PROBLEM REQUIREMENTS:
If you see a picture in the data below, omit it and copy the rest exactly.
GIVEN DATA: Begin
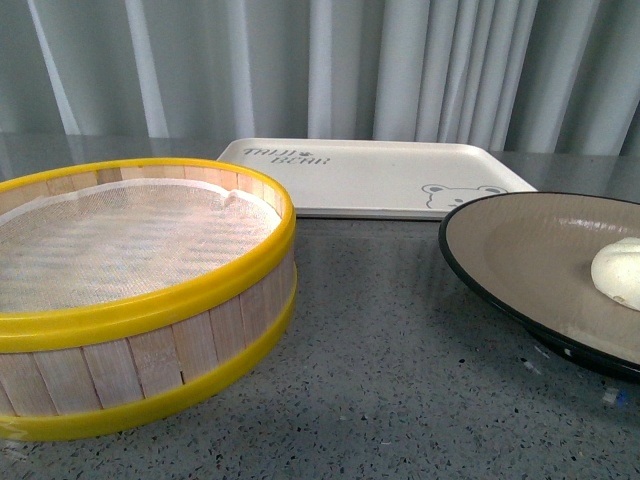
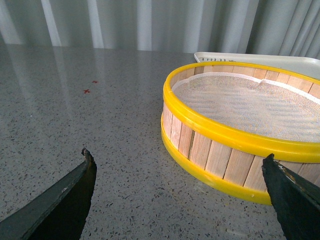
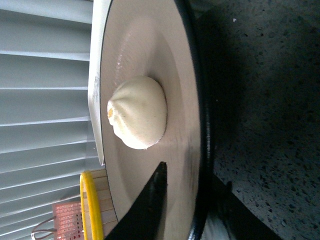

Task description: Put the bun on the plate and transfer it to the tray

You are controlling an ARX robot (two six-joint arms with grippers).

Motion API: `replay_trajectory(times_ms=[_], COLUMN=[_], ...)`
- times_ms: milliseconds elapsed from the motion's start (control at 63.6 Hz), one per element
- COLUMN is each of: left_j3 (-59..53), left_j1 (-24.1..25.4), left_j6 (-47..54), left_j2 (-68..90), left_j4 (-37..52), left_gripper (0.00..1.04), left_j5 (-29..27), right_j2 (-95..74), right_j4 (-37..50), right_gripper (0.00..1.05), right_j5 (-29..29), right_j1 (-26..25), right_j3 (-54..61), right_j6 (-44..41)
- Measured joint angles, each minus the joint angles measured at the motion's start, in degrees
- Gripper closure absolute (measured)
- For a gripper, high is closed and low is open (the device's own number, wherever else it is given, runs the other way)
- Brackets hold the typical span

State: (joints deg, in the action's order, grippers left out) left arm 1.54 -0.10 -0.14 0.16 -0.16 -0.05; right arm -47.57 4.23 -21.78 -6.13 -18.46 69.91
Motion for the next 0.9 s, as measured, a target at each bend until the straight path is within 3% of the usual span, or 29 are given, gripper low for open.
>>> replay_trajectory(times_ms=[126,519,896], left_j3=[0.00,0.00,0.00], left_j1=[0.00,0.00,0.00], left_j6=[0.00,0.00,0.00], left_j2=[0.00,0.00,0.00], left_j4=[0.00,0.02,0.00], left_gripper=[0.07,0.07,0.07], left_j5=[0.00,0.00,0.00], right_j2=[0.22,3.45,-2.58], right_j4=[-0.02,1.33,16.41], right_gripper=[1.02,1.02,1.02], right_j5=[-0.63,-0.55,6.95], right_j1=[-0.57,-0.81,7.26], right_j3=[0.37,0.37,-1.62], right_j6=[1.01,1.49,8.96])
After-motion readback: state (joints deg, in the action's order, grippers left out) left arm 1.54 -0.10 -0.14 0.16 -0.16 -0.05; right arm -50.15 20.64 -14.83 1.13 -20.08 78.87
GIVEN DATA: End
RESPONSE TO THE EXERCISE:
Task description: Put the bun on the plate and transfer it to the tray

You are controlling an ARX robot (two six-joint arms with grippers).

Motion API: `replay_trajectory(times_ms=[_], COLUMN=[_], ...)`
- times_ms: milliseconds elapsed from the motion's start (control at 63.6 Hz), one per element
- COLUMN is each of: left_j3 (-59..53), left_j1 (-24.1..25.4), left_j6 (-47..54), left_j2 (-68..90), left_j4 (-37..52), left_gripper (0.00..1.04), left_j5 (-29..27), right_j2 (-95..74), right_j4 (-37..50), right_gripper (0.00..1.05), right_j5 (-29..29), right_j1 (-26..25), right_j3 (-54..61), right_j6 (-44..41)
- Measured joint angles, each minus the joint angles measured at the motion's start, in degrees
- Gripper closure absolute (measured)
- For a gripper, high is closed and low is open (the device's own number, wherever else it is given, runs the other way)
- Brackets hold the typical span

State: (joints deg, in the action's order, grippers left out) left arm 1.54 -0.10 -0.14 0.16 -0.16 -0.05; right arm -47.57 4.23 -21.78 -6.13 -18.46 69.91
Motion for the next 0.9 s, as measured, a target at each bend until the straight path is within 3% of the usual span, or 29 are given, gripper low for open.
>>> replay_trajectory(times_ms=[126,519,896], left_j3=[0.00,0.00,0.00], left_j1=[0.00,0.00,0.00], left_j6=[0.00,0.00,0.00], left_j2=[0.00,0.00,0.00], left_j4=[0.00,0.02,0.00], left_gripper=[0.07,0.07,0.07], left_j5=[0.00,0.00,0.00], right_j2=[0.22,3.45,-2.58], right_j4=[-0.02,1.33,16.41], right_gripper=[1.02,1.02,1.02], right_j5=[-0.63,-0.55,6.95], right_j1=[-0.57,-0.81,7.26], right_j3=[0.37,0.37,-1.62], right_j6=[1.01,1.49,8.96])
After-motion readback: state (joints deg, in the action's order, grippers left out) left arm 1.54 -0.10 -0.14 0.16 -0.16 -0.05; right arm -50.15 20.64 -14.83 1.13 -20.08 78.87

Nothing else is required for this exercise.